Telling Stories

In CIVIC IDEALS (Yale, 1997), Prof. Rogers Smith, now chairman of the Political Science Dept. at Penn, looked deep into the underlying principles of American citizenship … and found racism and xenophobia. “Through most of U.S. history,” he argued, “lawmakers pervasively and unapologetically structured U.S. citizenship in terms of illiberal and undemocratic racial, ethnic, and gender hierarchies, for reasons rooted in basic, enduring imperatives of political life.” (p. 1) (See here for a typical review.)

His new book, STORIES OF PEOPLEHOOD: THE POLITICS AND MORALS OF POLITICAL MEMBERSHIPS (Cambridge, 2003), is foreshadowed by a long article in the Chronicle of Higher Education today examining “ethically constitutive” stories of the American identity. (Link requires subscription) After an analysis of President Bush’s inaugural address, Smith observes:

There are many kinds of ethically constitutive stories — cultural, historical, geographic, linguistic, ethnic, racial, and more — and they can be dangerous, imbuing chauvinistic nationalisms with moralistic fervor.

Smith was reacting, or over-reacting, to a reference in the speech where the new president quoted from a letter to Jefferson during the American Revolution asking, “Do you not think an angel rides in the whirlwind and directs this storm?” At the end of his address Bush concluded that “[t]his story goes on. And an angel still rides in the whirlwind and directs this storm.”

Smith doesn’t like Bush’s “story.” He thinks it teaches “the right and duty to engage in unilateral rejection of international agreements, such as the Kyoto Treaty and the International Criminal Court, when the United States finds them undesirable.” According to Smith, “the angel in the whirlwind now seems to have directed a basically unilateral extension of Operation Desert Storm,” and he does “not believe that the United States should write the next chapter of our story under the heading, ‘America: The Imperial Rome of the 21st Century.'”

Smith would like us to write another story — or rather other stories since he believes in diversity.

Since ethically constitutive stories, like factions, cannot be eliminated, we should instead seek to multiply and diversify them and set them against one another.

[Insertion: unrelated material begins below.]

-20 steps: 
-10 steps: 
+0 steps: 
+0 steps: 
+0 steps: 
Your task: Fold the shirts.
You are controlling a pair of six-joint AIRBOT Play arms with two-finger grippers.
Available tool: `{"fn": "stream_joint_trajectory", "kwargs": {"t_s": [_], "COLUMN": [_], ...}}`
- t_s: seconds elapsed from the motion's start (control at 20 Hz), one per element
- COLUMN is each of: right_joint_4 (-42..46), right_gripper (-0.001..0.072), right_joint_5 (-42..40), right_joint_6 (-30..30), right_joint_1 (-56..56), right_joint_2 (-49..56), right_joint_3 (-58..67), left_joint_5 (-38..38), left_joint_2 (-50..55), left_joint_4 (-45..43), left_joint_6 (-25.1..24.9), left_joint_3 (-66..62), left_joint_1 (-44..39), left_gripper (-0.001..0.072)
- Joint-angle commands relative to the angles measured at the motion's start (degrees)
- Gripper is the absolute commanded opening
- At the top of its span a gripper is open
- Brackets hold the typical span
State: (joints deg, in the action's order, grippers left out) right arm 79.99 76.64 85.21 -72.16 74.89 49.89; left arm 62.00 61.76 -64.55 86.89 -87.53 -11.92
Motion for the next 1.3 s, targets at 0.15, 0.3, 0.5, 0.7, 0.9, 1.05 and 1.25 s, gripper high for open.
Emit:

We might then foster a politics in which individuals, groups, parties, and movements often are compelled to rethink their most extreme positions, so that they can form coalitions broad enough to gain power and advance their most valued goals.

History, of course, is a form of story. But good history is more than a moral, and is not written backwards from the lesson its author would have us learn.

Say What? (2)

  1. Dom July 9, 2003 at 2:05 pm | | Reply

    The link to the review is not working.

  2. John Rosenberg July 10, 2003 at 12:05 am | | Reply

    Oops. Fixed it. It’s working now.